◆ About this exercise:
Write out, without any change, the lines in the material below that run from the line with "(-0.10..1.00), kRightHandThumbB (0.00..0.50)" through the line with "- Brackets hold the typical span", both included.

◆ Data:
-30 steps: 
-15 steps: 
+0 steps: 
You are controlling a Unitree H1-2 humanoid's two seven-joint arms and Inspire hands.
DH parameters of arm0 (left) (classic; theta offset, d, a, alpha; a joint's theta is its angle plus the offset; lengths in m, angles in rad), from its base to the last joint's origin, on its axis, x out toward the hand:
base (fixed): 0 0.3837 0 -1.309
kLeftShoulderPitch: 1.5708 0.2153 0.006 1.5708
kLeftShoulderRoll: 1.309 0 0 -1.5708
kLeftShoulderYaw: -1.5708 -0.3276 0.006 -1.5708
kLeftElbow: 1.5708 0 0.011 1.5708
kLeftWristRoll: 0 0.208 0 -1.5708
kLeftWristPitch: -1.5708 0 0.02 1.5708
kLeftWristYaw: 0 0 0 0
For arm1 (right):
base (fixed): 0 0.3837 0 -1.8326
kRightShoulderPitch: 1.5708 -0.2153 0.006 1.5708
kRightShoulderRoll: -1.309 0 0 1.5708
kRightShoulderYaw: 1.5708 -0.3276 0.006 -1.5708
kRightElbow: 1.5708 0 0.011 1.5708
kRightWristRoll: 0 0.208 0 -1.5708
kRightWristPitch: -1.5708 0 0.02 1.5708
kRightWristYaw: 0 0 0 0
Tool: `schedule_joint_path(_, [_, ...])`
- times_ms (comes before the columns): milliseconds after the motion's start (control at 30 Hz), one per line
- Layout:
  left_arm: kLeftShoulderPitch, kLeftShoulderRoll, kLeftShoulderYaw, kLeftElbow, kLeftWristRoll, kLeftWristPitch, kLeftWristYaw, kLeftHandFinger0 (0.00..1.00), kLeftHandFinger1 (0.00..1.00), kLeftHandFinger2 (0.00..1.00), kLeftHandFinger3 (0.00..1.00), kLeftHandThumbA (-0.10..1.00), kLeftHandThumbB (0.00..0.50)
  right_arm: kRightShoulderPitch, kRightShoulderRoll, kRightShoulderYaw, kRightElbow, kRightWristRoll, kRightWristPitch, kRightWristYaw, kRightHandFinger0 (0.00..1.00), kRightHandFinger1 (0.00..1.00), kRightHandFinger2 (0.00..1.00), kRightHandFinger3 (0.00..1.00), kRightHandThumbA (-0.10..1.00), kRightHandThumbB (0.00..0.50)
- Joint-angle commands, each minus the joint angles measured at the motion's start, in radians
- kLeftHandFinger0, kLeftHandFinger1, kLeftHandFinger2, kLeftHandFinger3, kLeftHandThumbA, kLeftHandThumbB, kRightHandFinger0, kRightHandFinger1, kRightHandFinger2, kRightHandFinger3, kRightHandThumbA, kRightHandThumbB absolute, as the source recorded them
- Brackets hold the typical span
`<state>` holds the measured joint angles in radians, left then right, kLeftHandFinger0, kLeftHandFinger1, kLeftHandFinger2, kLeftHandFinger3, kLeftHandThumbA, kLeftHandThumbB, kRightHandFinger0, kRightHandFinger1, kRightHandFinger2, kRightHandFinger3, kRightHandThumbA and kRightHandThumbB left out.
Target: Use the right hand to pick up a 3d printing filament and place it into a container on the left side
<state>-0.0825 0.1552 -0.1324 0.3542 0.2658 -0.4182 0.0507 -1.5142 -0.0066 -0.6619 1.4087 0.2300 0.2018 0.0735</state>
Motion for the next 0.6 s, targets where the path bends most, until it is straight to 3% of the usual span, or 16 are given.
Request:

◆ Solution below:
  right_arm: kRightShoulderPitch, kRightShoulderRoll, kRightShoulderYaw, kRightElbow, kRightWristRoll, kRightWristPitch, kRightWristYaw, kRightHandFinger0 (0.00..1.00), kRightHandFinger1 (0.00..1.00), kRightHandFinger2 (0.00..1.00), kRightHandFinger3 (0.00..1.00), kRightHandThumbA (-0.10..1.00), kRightHandThumbB (0.00..0.50)
- Joint-angle commands, each minus the joint angles measured at the motion's start, in radians
- kLeftHandFinger0, kLeftHandFinger1, kLeftHandFinger2, kLeftHandFinger3, kLeftHandThumbA, kLeftHandThumbB, kRightHandFinger0, kRightHandFinger1, kRightHandFinger2, kRightHandFinger3, kRightHandThumbA, kRightHandThumbB absolute, as the source recorded them
- Brackets hold the typical span

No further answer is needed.